Mali : Attaque à Mopti, blocus jihadiste à Kayes et camions-citernes incendiés à Sikasso

Mali : Attaque à Mopti, blocus jihadiste à Kayes et camions-citernes incendiés à Sikasso

7 septembre 2025 Non Par Doura
 

Au Mali, la situation sécuritaire reste tendue après une série d’incidents survenus samedi 6 septembre 2025. Les jihadistes du Groupe de soutien à l’islam et aux musulmans (JNIM), affiliés à al-Qaïda, poursuivent le blocus imposé sur les villes de Kayes et Nioro du Sahel dans le sud-ouest du pays. À Sikasso, trois camions-citernes ont été incendiés, tandis qu’une attaque armée a frappé la ville de Mopti, dans le centre du Mali.

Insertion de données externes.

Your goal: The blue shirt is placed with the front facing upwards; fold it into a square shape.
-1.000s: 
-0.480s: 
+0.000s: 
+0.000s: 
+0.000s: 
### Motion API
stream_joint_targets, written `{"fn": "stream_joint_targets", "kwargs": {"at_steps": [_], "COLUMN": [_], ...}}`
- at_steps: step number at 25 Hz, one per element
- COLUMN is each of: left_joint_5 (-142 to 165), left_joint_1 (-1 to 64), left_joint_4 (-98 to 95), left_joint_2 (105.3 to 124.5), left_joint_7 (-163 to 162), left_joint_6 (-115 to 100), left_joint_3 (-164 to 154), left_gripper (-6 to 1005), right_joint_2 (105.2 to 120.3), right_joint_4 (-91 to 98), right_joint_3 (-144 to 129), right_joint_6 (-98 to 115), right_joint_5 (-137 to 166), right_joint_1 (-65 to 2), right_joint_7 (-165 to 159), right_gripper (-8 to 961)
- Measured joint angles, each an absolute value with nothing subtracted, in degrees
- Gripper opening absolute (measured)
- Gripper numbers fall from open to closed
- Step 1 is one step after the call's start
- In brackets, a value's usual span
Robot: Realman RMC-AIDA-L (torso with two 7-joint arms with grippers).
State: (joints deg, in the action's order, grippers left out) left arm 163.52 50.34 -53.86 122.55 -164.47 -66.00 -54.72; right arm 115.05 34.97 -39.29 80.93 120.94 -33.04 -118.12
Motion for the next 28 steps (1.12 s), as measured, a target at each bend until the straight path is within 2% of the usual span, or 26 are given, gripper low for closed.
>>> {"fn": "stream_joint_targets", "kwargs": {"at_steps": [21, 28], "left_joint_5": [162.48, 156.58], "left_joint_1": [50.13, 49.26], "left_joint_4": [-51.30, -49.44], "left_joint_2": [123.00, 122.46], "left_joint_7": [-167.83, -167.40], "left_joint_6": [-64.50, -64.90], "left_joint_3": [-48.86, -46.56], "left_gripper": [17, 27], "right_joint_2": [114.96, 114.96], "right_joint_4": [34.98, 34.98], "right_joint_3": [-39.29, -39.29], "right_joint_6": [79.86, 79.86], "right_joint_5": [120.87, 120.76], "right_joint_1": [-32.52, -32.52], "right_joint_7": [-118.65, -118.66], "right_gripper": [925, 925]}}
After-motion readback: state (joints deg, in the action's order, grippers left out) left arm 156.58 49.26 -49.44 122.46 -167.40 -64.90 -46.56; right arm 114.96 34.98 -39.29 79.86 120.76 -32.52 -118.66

Une attaque violente à Mopti

Selon des sources locales et sécuritaires, l’attaque s’est produite aux alentours de 22 heures. Un groupe de jihadistes à moto a ouvert le feu sur le commissariat de police situé à l’entrée de Mopti, avant de traverser la ville en direction du sud.

Les forces de sécurité maliennes ont riposté, provoquant des échanges nourris de tirs. Après plusieurs minutes d’affrontements, les assaillants ont pris la fuite. Le bilan provisoire fait état d’au moins deux morts et d’un troisième blessé grave, décédé possiblement de ses blessures. Les victimes se trouvaient dans un bâtiment voisin du commissariat, visé par erreur par les jihadistes.

Kayes et Nioro sous blocus jihadiste

Le JNIM maintient une forte pression dans le sud-ouest du pays. Dans une vidéo diffusée samedi, des jihadistes apparaissent devant un autocar immobilisé, réitérant leurs menaces contre les voyageurs et promettant de poursuivre le blocus.

La veille, six camionneurs sénégalais retenus en otage avaient été libérés. Malgré cela, la situation reste tendue, les jihadistes cherchant à paralyser les échanges économiques avec le Sénégal et la Mauritanie.

Sikasso : camions-citernes incendiés et routes contrôlées

À Sikasso, près des frontières ivoirienne et burkinabè, trois camions-citernes ont été incendiés. Cette attaque s’inscrit dans la stratégie du JNIM visant à empêcher l’importation de carburant sur le territoire malien.

Par ailleurs, les jihadistes ont bloqué pendant plusieurs heures la circulation entre Zantiguila et Kassela, à une cinquantaine de kilomètres à l’est de Bamako. Les véhicules ont été inspectés, mais les passagers ont finalement pu repartir.

Une stratégie de “guerre économique”

Pour Boubacar Ba, directeur du Centre d’analyse sur la gouvernance et la sécurité au Sahel (CAGS), le Mali fait face à “une nouvelle ère de guerre économique” :

“Les jihadistes cherchent à étouffer l’économie du pays, en coupant les axes de ravitaillement et en menaçant les corridors commerciaux avec le Sénégal et la Mauritanie. Leur objectif est clair : affaiblir l’État en paralysant les échanges et en terrorisant les populations.”

Silence des autorités

Pour l’instant, ni l’armée malienne ni les autorités de transition n’ont communiqué officiellement sur ces incidents. Ce silence contraste avec l’ampleur des événements et nourrit l’inquiétude des populations face à la montée en puissance des jihadistes dans plusieurs régions du Mali.